▶ **What is needed**
Copy every line of the material precisely.

•••

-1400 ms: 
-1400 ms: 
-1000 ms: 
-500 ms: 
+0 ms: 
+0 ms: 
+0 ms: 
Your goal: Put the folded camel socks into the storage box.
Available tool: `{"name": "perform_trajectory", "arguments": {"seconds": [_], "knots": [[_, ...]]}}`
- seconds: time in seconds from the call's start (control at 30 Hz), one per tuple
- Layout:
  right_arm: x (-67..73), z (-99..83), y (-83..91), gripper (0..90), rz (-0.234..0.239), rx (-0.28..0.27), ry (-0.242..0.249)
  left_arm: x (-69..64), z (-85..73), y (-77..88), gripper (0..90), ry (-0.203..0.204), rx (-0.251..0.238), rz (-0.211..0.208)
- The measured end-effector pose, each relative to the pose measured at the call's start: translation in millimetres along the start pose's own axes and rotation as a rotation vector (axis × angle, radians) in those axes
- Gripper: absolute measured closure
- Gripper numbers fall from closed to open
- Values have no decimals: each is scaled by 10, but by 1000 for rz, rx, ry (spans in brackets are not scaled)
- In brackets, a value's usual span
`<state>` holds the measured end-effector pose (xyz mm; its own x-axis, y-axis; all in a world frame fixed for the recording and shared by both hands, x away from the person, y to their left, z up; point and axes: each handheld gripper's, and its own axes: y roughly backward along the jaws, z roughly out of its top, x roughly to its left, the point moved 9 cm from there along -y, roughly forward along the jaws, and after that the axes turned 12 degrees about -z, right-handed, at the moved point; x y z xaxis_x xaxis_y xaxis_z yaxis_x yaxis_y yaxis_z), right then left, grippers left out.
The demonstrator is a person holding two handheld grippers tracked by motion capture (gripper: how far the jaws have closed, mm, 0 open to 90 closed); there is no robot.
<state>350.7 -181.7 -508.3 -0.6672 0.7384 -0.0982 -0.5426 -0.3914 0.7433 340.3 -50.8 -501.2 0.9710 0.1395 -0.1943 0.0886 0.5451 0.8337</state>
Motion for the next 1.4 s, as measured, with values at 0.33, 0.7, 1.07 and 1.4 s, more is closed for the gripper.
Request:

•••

▶ **Reply**
-1400 ms: 
-1400 ms: 
-1000 ms: 
-500 ms: 
+0 ms: 
+0 ms: 
+0 ms: 
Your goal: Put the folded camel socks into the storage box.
Available tool: `{"name": "perform_trajectory", "arguments": {"seconds": [_], "knots": [[_, ...]]}}`
- seconds: time in seconds from the call's start (control at 30 Hz), one per tuple
- Layout:
  right_arm: x (-67..73), z (-99..83), y (-83..91), gripper (0..90), rz (-0.234..0.239), rx (-0.28..0.27), ry (-0.242..0.249)
  left_arm: x (-69..64), z (-85..73), y (-77..88), gripper (0..90), ry (-0.203..0.204), rx (-0.251..0.238), rz (-0.211..0.208)
- The measured end-effector pose, each relative to the pose measured at the call's start: translation in millimetres along the start pose's own axes and rotation as a rotation vector (axis × angle, radians) in those axes
- Gripper: absolute measured closure
- Gripper numbers fall from closed to open
- Values have no decimals: each is scaled by 10, but by 1000 for rz, rx, ry (spans in brackets are not scaled)
- In brackets, a value's usual span
`<state>` holds the measured end-effector pose (xyz mm; its own x-axis, y-axis; all in a world frame fixed for the recording and shared by both hands, x away from the person, y to their left, z up; point and axes: each handheld gripper's, and its own axes: y roughly backward along the jaws, z roughly out of its top, x roughly to its left, the point moved 9 cm from there along -y, roughly forward along the jaws, and after that the axes turned 12 degrees about -z, right-handed, at the moved point; x y z xaxis_x xaxis_y xaxis_z yaxis_x yaxis_y yaxis_z), right then left, grippers left out.
The demonstrator is a person holding two handheld grippers tracked by motion capture (gripper: how far the jaws have closed, mm, 0 open to 90 closed); there is no robot.
<state>350.7 -181.7 -508.3 -0.6672 0.7384 -0.0982 -0.5426 -0.3914 0.7433 340.3 -50.8 -501.2 0.9710 0.1395 -0.1943 0.0886 0.5451 0.8337</state>
Motion for the next 1.4 s, as measured, with values at 0.33, 0.7, 1.07 and 1.4 s, more is closed for the gripper.
Request:

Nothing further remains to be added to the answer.